Stored data entries -
══════════

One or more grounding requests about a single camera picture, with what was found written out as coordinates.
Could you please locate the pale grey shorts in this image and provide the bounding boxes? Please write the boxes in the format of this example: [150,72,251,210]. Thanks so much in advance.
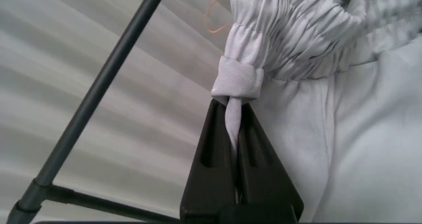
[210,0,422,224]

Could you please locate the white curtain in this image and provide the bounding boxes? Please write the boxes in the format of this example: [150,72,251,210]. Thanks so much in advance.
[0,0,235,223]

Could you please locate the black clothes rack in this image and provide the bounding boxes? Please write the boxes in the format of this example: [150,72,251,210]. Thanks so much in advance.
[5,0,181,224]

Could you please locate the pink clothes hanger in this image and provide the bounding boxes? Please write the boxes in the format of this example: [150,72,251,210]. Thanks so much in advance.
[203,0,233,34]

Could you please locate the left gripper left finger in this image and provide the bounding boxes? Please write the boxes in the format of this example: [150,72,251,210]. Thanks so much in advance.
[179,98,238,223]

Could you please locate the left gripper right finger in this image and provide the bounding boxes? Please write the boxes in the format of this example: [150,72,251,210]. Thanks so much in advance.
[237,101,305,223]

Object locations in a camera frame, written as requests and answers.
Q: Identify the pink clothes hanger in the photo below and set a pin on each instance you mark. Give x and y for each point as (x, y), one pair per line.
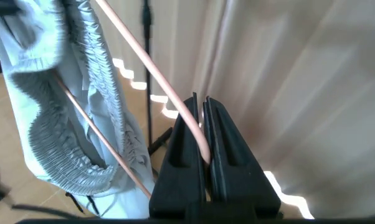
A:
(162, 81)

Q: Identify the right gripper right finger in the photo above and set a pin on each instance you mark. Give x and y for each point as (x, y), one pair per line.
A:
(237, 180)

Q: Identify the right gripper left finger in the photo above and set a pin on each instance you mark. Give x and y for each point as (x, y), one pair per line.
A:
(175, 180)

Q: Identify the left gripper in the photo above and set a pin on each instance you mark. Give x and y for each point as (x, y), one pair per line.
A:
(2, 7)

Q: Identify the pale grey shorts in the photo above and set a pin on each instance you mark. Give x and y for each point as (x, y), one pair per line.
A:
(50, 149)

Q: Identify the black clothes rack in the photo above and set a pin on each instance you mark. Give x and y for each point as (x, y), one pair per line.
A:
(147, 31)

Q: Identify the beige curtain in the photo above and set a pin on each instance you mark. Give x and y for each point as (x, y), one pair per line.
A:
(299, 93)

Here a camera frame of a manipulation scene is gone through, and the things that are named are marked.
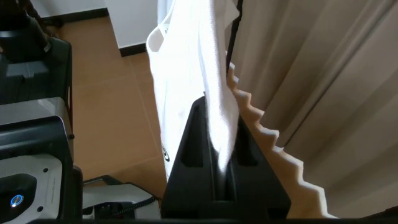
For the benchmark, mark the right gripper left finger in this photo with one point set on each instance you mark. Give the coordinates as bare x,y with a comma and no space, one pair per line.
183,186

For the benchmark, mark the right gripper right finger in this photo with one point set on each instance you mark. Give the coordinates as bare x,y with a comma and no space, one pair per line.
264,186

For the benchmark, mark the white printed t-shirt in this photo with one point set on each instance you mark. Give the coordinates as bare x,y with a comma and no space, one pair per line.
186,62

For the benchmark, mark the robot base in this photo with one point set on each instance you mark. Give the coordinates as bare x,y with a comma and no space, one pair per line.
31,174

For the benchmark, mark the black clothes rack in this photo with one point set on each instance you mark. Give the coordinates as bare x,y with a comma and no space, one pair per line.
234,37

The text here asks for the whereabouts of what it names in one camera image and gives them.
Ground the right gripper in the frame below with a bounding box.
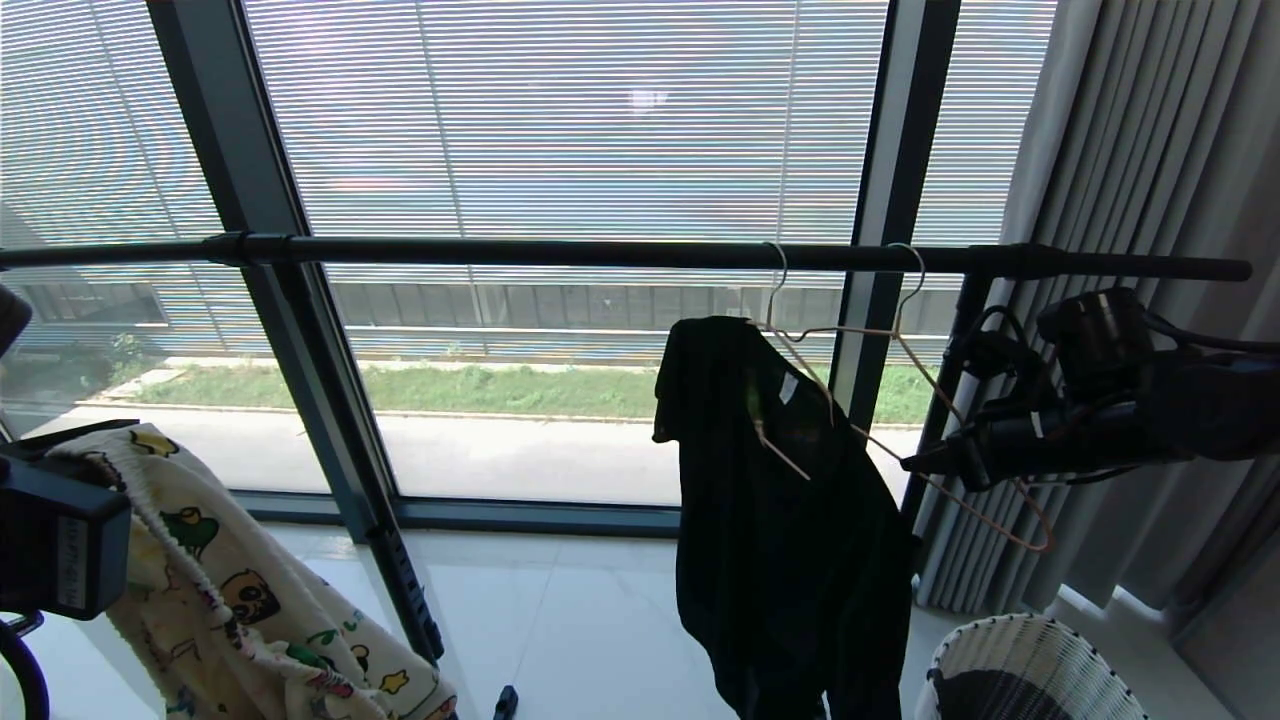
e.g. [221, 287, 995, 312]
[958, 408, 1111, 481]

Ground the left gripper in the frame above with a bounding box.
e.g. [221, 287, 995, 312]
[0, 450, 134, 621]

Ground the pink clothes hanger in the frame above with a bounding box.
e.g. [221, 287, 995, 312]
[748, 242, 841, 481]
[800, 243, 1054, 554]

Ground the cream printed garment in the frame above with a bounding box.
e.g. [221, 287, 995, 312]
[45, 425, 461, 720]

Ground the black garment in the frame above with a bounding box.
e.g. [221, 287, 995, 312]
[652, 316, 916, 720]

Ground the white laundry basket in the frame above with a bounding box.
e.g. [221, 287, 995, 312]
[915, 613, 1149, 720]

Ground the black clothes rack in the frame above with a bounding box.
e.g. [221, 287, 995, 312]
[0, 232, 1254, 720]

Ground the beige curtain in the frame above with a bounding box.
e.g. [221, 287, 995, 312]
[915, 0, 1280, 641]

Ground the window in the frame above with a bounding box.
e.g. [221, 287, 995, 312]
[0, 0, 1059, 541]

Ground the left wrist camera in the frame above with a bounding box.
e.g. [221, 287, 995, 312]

══════════

Assigned task -
An exact copy of each entry is required, minus the pictures.

Result -
One or more grounding requests about a single camera picture, with what was found written out as coordinates.
Could you please locate the pale grey shorts in this image and provide the bounding boxes? Please write the boxes in the format of this example: [150,72,251,210]. Thanks so much in advance.
[210,0,422,224]

Could you please locate the white curtain in this image and provide the bounding boxes? Please write the boxes in the format of this example: [150,72,251,210]. Thanks so much in advance.
[0,0,235,223]

Could you please locate the black clothes rack in this image and provide the bounding boxes? Please write the boxes in the format of this example: [150,72,251,210]. Thanks so much in advance.
[5,0,181,224]

Could you please locate the pink clothes hanger in this image and provide the bounding boxes? Please write the boxes in the format of this example: [150,72,251,210]. Thanks so much in advance.
[203,0,233,34]

Could you please locate the left gripper left finger in this image and provide the bounding boxes? Please write the boxes in the format of this example: [150,72,251,210]. Thanks so much in advance.
[179,98,238,223]

Could you please locate the left gripper right finger in this image and provide the bounding boxes? Please write the boxes in the format of this example: [150,72,251,210]. Thanks so much in advance.
[237,101,305,223]

Object locations in a camera frame, written as requests and answers.
Q: Identify the pink clothes hanger in the photo below and set a pin on each instance you mark. Give x and y for each point as (x, y), one pair per line.
A:
(162, 81)

Q: Identify the right gripper right finger in the photo above and set a pin on each instance you mark. Give x and y for each point as (x, y), one pair per line.
A:
(237, 180)

Q: Identify the right gripper left finger in the photo above and set a pin on each instance you mark. Give x and y for each point as (x, y), one pair per line.
A:
(175, 180)

Q: Identify the left gripper in the photo above and set a pin on each instance you mark. Give x and y for each point as (x, y), one pair per line.
A:
(2, 7)

Q: Identify the pale grey shorts in the photo above and set a pin on each instance you mark. Give x and y for each point as (x, y), one pair per line.
A:
(50, 149)

Q: Identify the black clothes rack in the photo above and set a pin on each instance you mark. Give x and y for each point as (x, y), one pair per line.
A:
(147, 31)

Q: Identify the beige curtain in the photo above and set a pin on each instance you mark. Give x and y for each point as (x, y), one pair per line.
A:
(299, 93)

Here a camera frame of a manipulation scene is gone through, and the things that are named are marked.
For the benchmark, mark the right gripper left finger in this photo with one point set on each instance you mark. Give the coordinates as bare x,y with a comma and no space, one pair per line.
183,186

For the benchmark, mark the right gripper right finger in this photo with one point set on each instance you mark. Give the coordinates as bare x,y with a comma and no space, one pair per line.
264,186

For the benchmark, mark the white printed t-shirt in this photo with one point set on each instance you mark. Give the coordinates as bare x,y with a comma and no space, one pair per line.
186,62

For the benchmark, mark the robot base in this photo with one point set on each instance you mark. Give the coordinates as bare x,y with a comma and no space, one pair per line.
31,174

For the benchmark, mark the black clothes rack in this photo with one point set on each instance you mark. Give the coordinates as bare x,y with a comma and no space, one pair per line.
234,37

The text here asks for the whereabouts of what it names in one camera image and gives them.
Ground the right gripper in the frame below with a bounding box.
e.g. [221, 287, 995, 312]
[958, 408, 1111, 481]

Ground the left gripper in the frame above with a bounding box.
e.g. [221, 287, 995, 312]
[0, 450, 134, 621]

Ground the pink clothes hanger in the frame above with a bounding box.
e.g. [221, 287, 995, 312]
[748, 242, 841, 481]
[800, 243, 1054, 554]

Ground the cream printed garment in the frame above with a bounding box.
e.g. [221, 287, 995, 312]
[45, 425, 461, 720]

Ground the black garment in the frame above with a bounding box.
e.g. [221, 287, 995, 312]
[652, 316, 916, 720]

Ground the white laundry basket in the frame above with a bounding box.
e.g. [221, 287, 995, 312]
[915, 613, 1149, 720]

Ground the black clothes rack in the frame above with a bounding box.
e.g. [221, 287, 995, 312]
[0, 232, 1254, 720]

Ground the beige curtain in the frame above with a bounding box.
e.g. [221, 287, 995, 312]
[915, 0, 1280, 641]

Ground the window in the frame above with a bounding box.
e.g. [221, 287, 995, 312]
[0, 0, 1059, 541]

Ground the left wrist camera in the frame above with a bounding box.
e.g. [221, 287, 995, 312]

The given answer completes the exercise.